**Task description**
Nothing but the lines from the one containing "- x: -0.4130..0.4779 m" through the one containing "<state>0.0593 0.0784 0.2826", both included, should be given again, each exactly as written below.

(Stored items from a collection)
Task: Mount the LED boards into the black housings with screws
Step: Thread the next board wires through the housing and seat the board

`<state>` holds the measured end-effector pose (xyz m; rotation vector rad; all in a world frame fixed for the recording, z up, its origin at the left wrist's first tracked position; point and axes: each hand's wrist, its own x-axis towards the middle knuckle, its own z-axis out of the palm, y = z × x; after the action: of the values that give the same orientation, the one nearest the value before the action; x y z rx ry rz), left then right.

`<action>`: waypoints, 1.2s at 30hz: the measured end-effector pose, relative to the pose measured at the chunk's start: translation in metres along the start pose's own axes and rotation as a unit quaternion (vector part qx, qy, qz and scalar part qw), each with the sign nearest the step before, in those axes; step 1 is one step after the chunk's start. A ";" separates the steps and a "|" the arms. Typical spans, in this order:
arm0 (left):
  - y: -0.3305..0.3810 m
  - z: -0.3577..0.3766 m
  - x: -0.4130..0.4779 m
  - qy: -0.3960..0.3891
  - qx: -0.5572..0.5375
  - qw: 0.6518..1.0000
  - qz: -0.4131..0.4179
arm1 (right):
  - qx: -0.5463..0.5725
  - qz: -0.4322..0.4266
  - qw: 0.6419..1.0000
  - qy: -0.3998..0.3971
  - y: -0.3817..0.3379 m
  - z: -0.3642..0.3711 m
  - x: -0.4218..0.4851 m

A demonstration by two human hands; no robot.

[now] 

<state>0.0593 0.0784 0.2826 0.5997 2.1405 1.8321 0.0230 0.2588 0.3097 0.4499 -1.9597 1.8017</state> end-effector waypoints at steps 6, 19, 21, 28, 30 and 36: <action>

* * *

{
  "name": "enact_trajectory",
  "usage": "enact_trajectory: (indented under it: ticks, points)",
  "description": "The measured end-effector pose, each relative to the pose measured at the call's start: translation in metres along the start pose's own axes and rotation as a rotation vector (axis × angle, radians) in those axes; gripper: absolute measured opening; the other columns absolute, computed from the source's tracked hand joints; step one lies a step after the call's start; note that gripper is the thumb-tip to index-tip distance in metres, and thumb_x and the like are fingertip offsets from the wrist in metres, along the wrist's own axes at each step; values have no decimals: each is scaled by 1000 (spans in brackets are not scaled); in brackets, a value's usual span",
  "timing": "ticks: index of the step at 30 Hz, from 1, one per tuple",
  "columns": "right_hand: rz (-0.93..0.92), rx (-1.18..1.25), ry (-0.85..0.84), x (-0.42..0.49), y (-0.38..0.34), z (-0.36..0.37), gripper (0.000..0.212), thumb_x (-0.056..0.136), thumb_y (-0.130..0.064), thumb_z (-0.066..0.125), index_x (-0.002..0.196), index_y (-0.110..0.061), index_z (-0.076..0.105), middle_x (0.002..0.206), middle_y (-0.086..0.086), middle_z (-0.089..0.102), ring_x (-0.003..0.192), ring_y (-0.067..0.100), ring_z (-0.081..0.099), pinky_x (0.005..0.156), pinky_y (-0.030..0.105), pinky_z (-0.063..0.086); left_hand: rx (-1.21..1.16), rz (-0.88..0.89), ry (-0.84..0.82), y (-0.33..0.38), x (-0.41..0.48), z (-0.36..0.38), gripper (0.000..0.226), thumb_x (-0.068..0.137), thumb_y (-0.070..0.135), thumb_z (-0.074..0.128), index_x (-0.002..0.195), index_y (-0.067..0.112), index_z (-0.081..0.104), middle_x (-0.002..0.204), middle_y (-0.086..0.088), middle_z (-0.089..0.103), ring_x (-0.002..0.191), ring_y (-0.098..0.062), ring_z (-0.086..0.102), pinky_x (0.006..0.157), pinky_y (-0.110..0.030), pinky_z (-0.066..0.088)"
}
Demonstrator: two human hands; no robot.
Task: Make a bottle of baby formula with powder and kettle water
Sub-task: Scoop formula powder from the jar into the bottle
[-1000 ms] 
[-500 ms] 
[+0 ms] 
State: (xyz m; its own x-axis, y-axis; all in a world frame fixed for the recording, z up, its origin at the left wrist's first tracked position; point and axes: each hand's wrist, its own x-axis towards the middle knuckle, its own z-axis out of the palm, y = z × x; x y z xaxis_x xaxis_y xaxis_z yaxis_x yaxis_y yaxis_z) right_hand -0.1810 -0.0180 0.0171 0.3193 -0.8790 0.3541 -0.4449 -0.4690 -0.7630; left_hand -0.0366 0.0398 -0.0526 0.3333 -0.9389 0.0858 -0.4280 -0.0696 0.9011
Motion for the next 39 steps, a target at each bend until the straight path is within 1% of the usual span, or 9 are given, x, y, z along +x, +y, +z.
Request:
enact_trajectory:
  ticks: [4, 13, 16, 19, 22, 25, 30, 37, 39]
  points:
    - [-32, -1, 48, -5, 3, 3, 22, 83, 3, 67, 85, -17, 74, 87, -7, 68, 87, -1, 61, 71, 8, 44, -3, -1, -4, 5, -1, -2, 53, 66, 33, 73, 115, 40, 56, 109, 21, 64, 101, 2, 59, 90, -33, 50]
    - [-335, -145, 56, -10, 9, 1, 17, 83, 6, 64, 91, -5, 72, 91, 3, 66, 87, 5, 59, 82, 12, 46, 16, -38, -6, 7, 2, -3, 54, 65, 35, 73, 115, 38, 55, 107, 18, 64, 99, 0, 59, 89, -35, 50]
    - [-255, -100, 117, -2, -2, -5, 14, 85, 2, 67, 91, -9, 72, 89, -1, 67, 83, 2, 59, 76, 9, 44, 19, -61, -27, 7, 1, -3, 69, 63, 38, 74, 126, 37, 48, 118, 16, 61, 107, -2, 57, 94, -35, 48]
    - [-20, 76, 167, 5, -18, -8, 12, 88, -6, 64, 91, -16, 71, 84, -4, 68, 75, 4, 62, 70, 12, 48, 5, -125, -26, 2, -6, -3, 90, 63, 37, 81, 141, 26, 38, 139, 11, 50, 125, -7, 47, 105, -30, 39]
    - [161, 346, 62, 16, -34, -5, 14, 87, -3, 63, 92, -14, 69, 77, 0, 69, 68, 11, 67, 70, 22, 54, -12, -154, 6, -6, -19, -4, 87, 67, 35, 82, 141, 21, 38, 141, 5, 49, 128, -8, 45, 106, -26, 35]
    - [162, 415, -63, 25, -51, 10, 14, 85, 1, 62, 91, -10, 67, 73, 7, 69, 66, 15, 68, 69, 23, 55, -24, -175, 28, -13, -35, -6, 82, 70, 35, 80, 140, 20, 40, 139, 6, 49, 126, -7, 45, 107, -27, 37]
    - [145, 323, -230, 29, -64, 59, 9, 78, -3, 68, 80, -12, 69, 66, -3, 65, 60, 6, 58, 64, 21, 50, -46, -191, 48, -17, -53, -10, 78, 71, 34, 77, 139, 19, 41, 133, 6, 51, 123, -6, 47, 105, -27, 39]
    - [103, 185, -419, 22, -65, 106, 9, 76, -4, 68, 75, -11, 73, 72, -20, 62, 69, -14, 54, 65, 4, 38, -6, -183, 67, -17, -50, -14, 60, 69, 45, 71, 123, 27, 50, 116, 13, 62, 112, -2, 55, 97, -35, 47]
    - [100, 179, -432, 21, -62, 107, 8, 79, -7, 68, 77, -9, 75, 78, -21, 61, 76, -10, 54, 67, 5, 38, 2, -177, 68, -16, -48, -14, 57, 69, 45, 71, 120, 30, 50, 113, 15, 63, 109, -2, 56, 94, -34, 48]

**Answer space**
  - x: -0.4130..0.4779 m
  - qy: -0.3960..0.3891
  - qx: -0.5572..0.5375
  - qw: 0.6518..1.0000
  - qz: -0.4131..0.4179
arm1 (right):
  - qx: -0.5463..0.5725
  - qz: -0.4322..0.4266
  - qw: 0.6419..1.0000
  - qy: -0.3998..0.3971
  - y: -0.3817..0.3379 m
  - z: -0.3642..0.3711 m
  - x: -0.4218..0.4851 m

A demonstration by two human hands; no robot.

[now] 

<state>0.0593 0.0784 0.2826 0.5997 2.1405 1.8321 0.0230 0.2588 0.3097 0.4499 -1.9597 1.8017</state> end-effector waypoints at steps 6, 19, 21, 28, 30 and 36: <action>

The complete answer has now been given.